- WHAT YOU NEED TO DO
Take the entries below and print only the lines from the one with "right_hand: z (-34" through the one with "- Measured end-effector", exactly as they stand, both ends included.

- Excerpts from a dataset
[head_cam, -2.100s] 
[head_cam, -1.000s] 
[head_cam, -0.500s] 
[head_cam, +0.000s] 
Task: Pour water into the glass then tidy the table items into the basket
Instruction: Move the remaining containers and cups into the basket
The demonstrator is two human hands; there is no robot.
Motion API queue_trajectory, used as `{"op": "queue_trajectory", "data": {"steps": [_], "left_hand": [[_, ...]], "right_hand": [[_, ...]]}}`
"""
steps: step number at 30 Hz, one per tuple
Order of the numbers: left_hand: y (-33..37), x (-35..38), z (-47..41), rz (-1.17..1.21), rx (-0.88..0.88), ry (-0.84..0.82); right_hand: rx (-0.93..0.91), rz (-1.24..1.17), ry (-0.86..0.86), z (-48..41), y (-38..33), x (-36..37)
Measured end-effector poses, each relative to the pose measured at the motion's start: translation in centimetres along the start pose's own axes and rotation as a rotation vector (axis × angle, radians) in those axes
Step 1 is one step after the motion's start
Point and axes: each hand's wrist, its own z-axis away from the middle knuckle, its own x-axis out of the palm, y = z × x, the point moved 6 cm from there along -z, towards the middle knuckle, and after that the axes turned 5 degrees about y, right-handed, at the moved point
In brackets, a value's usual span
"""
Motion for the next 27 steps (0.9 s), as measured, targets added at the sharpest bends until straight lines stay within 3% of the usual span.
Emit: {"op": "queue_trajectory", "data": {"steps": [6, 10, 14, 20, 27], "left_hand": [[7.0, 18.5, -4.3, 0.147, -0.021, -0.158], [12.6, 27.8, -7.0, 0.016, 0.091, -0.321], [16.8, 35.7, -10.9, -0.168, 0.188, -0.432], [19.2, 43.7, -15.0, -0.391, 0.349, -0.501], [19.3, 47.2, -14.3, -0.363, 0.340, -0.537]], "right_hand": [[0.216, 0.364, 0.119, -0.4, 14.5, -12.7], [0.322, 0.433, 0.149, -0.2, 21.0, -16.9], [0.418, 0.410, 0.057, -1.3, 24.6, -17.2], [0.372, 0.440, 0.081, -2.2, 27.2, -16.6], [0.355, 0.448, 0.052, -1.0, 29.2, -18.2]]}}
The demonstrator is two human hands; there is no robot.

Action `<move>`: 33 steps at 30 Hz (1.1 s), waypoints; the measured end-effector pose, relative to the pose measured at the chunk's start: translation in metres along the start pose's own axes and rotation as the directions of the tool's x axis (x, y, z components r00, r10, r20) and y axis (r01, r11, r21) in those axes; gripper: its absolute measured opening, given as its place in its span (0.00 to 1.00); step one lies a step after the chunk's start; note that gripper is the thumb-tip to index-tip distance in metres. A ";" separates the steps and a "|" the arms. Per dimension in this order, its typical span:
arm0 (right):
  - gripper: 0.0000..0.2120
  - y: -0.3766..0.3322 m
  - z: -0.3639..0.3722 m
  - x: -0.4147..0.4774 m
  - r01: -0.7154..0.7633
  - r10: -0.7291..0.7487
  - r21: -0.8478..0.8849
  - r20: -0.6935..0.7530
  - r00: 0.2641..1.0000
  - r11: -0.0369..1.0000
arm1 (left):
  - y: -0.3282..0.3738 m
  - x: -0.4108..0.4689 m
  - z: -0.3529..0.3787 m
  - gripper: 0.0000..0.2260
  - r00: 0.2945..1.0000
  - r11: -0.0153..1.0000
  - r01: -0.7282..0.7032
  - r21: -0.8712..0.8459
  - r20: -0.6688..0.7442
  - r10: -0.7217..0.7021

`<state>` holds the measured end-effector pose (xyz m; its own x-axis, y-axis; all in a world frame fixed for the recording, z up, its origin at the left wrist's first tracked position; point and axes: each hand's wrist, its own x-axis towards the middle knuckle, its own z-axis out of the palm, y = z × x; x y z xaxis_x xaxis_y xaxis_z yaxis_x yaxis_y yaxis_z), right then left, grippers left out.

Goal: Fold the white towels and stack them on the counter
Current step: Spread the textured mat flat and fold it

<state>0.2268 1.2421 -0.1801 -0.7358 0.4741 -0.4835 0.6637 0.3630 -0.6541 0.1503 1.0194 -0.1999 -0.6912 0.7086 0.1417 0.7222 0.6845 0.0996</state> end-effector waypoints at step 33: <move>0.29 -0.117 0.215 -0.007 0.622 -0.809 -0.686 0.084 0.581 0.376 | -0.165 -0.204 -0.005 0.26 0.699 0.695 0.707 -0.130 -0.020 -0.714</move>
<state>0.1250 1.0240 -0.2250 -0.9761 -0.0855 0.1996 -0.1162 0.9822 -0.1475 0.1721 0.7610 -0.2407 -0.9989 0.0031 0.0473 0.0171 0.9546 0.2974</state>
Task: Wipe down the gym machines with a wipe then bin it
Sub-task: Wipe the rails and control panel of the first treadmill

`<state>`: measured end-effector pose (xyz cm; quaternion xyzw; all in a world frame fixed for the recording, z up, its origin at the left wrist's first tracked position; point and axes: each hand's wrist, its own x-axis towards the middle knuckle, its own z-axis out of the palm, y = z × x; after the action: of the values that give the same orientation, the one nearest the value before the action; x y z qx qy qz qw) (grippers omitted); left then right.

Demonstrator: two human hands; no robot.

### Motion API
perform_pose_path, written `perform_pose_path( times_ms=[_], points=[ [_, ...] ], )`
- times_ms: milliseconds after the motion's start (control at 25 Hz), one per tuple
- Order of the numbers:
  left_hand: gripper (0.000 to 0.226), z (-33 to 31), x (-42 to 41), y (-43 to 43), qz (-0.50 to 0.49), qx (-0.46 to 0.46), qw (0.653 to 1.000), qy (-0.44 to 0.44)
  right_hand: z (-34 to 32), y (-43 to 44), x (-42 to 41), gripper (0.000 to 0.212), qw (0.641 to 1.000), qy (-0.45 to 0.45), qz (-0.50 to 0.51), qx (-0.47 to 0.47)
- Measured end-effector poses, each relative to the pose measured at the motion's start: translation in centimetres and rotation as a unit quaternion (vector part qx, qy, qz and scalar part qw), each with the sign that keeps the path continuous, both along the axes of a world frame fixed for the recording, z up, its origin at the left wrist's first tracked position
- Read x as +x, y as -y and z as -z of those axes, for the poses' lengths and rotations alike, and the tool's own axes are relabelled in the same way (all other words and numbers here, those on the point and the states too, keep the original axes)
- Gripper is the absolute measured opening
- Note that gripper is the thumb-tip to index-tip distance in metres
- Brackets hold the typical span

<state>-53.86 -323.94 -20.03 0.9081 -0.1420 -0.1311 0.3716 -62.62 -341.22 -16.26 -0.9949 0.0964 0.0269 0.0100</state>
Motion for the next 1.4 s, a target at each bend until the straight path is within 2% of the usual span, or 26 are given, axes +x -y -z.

- ANSWER BOX
  right_hand: z (-34 to 32), y (-43 to 44), x (-42 to 41), gripper (0.000 to 0.212), qw (0.641 to 1.000), qy (-0.45 to 0.45), qz (-0.50 to 0.51), qx (-0.47 to 0.47)
- Measured end-effector poses, each relative to the pose measured at the motion's start: translation in centimetres and rotation as a unit quaternion (vector part qx, qy, qz and scalar part qw), each with the sign that keeps the path continuous, both along the axes of a world frame fixed for the recording, z up, its origin at the left wrist's first tracked position

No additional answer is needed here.